Activity: Once you find the line with "Please give your answer in that form." in the entries below, return exactly every line from it through the line with "Whatever this document".

*** Opening of Given records ***

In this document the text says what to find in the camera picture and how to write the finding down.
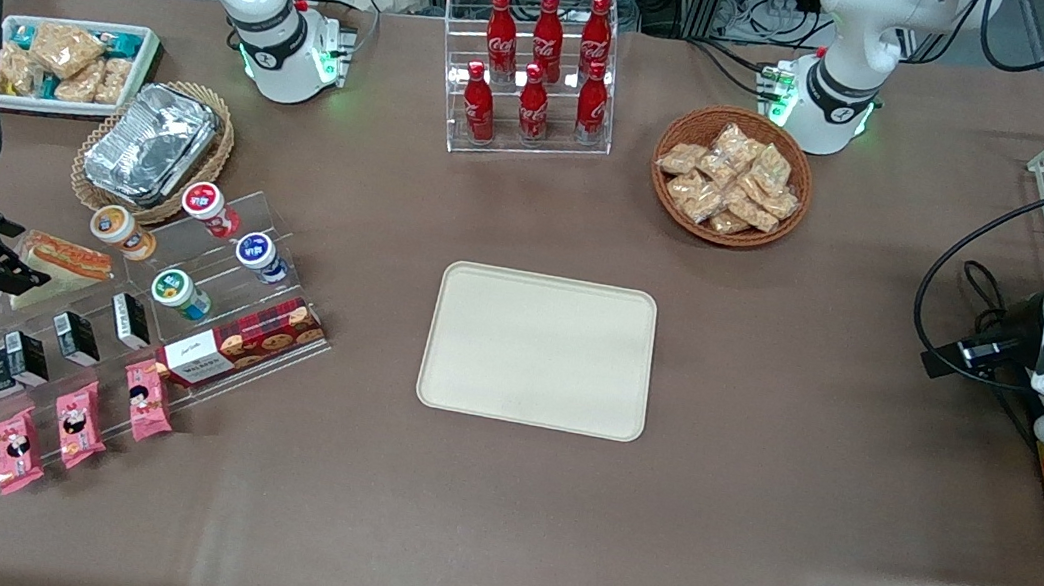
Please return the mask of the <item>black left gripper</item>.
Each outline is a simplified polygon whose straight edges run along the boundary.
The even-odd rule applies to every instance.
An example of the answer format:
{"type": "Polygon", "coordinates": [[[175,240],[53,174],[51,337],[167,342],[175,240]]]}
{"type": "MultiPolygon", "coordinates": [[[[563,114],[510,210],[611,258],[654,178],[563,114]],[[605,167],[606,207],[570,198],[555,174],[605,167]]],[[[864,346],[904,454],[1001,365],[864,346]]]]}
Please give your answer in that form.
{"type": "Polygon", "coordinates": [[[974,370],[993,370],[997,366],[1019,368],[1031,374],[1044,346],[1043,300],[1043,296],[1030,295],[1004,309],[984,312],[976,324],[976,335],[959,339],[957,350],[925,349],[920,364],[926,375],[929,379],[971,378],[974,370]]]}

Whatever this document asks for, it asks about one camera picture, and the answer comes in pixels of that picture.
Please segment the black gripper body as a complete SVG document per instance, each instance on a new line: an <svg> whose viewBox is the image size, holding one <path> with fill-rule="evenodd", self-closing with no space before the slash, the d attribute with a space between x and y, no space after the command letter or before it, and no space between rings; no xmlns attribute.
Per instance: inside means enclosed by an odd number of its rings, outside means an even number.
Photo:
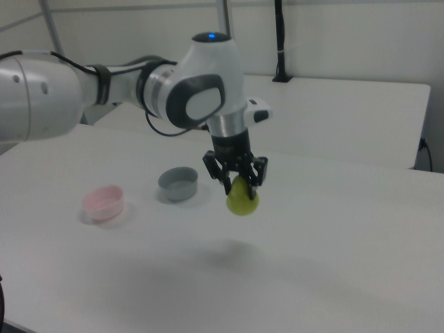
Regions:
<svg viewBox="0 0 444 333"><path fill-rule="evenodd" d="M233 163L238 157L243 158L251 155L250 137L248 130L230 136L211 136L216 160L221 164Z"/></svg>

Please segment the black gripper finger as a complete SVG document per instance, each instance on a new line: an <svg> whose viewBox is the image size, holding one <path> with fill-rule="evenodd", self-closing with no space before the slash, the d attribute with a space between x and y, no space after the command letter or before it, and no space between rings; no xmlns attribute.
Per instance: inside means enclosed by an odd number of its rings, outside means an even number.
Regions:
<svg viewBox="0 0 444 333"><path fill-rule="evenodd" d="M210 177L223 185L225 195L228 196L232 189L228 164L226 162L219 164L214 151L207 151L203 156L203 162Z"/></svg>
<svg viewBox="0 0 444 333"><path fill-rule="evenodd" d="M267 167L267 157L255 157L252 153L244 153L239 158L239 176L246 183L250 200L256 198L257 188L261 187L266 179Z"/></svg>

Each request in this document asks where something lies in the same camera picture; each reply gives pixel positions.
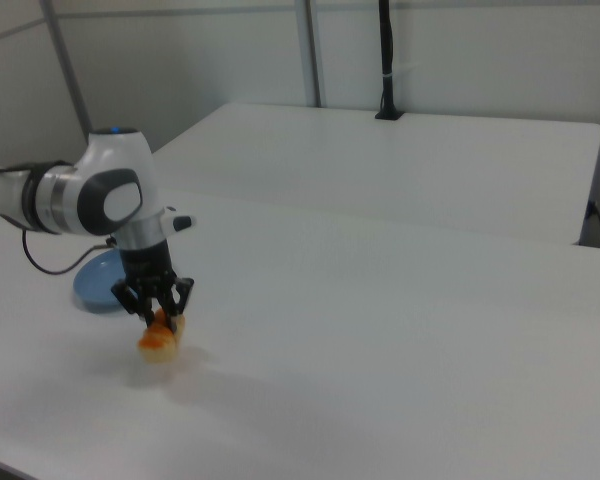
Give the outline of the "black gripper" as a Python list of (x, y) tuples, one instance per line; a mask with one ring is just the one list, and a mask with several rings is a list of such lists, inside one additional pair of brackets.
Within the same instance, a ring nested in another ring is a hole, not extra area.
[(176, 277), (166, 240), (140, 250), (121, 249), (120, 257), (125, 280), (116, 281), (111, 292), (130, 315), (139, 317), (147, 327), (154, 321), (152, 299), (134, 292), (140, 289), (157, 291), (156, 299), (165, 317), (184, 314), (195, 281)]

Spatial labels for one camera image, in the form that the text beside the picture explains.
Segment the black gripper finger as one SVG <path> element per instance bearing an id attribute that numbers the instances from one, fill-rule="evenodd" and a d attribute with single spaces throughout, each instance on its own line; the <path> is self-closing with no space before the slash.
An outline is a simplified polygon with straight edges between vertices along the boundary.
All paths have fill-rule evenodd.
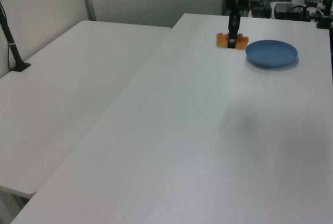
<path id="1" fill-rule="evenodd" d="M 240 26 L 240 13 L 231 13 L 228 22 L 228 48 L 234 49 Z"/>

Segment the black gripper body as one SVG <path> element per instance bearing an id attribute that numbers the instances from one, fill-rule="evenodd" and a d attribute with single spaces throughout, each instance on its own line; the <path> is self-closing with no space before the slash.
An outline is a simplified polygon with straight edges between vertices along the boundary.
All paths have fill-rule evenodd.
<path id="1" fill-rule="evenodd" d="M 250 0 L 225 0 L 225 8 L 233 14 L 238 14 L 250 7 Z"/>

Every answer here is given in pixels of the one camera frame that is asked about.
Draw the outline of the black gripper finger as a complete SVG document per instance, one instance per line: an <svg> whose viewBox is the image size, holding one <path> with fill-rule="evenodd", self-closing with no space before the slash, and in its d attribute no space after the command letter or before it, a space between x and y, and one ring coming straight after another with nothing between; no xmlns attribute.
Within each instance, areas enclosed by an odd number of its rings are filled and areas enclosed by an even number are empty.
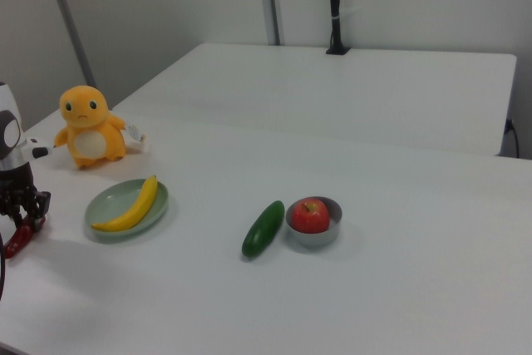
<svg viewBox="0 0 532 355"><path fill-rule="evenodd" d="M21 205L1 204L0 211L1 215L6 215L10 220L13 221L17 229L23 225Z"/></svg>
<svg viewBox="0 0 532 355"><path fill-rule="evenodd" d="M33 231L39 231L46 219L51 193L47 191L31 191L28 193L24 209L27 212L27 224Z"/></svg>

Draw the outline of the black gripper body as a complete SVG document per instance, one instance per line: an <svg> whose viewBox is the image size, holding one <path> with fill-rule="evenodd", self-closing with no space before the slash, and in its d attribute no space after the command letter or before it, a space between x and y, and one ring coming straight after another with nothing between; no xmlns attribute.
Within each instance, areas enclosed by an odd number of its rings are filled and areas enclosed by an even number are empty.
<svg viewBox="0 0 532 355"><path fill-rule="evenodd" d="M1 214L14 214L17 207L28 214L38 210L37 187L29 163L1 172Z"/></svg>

*** Close of Given records ***
*** Opening of Given records ***

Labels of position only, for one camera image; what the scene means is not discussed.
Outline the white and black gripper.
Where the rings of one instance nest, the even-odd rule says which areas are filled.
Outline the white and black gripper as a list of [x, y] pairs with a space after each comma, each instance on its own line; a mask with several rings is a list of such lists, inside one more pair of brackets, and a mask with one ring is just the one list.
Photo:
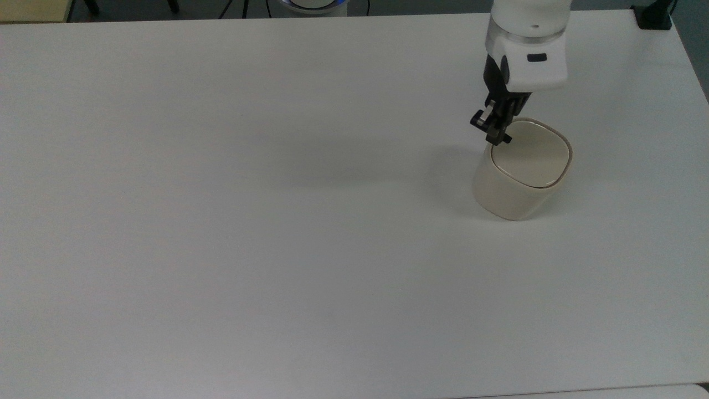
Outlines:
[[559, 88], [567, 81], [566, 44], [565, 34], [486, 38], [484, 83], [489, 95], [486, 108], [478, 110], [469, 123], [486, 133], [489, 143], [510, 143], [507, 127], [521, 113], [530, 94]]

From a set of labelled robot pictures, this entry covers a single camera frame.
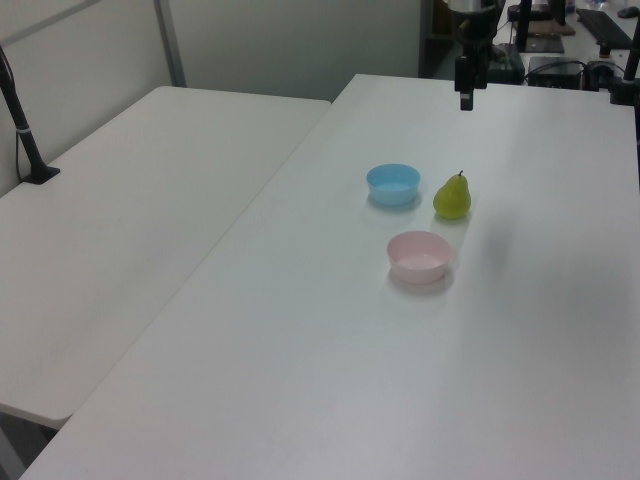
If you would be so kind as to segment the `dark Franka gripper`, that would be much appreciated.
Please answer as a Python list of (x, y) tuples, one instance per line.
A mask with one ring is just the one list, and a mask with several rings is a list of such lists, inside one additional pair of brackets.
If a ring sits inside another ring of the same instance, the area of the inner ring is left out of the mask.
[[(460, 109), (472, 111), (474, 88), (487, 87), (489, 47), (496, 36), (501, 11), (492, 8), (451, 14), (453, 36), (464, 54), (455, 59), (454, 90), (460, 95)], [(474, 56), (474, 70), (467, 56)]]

*** Close of Given records ***
*** Opening of Given records ***

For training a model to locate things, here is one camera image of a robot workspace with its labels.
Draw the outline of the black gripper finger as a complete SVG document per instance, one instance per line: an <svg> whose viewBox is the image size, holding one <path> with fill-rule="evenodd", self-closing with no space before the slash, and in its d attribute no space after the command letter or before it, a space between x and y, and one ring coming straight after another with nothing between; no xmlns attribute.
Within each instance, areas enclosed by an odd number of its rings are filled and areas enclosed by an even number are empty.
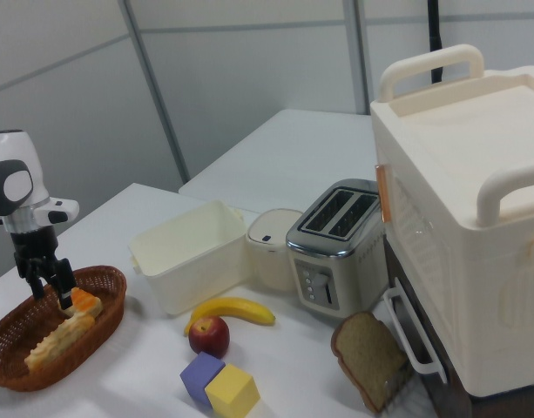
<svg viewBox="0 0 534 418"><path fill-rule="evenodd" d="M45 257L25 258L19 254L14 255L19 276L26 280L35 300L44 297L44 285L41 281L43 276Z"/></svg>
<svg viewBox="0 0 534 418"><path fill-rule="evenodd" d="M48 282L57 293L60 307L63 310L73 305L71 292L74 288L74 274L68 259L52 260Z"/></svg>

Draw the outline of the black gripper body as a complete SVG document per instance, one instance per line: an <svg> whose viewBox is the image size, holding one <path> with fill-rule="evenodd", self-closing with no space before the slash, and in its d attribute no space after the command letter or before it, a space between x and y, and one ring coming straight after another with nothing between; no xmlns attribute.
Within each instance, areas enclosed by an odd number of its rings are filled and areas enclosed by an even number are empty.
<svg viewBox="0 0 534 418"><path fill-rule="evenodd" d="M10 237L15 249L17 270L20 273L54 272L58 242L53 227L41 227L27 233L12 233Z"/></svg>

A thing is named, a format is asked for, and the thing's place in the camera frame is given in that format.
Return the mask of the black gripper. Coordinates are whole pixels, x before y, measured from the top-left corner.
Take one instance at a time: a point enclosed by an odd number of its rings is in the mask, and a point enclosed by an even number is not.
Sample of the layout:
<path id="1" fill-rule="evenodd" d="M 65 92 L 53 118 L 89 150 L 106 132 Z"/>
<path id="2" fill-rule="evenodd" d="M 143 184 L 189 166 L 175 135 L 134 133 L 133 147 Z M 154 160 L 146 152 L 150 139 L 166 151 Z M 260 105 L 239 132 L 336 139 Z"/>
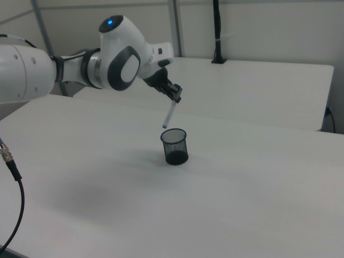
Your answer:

*** Close of Given records ***

Problem solution:
Please give your answer in that form.
{"type": "Polygon", "coordinates": [[[974,370],[993,370],[997,366],[1019,368],[1031,374],[1044,346],[1043,300],[1043,296],[1030,295],[1004,309],[984,312],[976,324],[976,335],[959,339],[957,350],[925,349],[920,364],[926,375],[929,379],[971,378],[974,370]]]}

Whatever this document asks for, it asks about one camera picture, and the answer comes in pixels of that picture.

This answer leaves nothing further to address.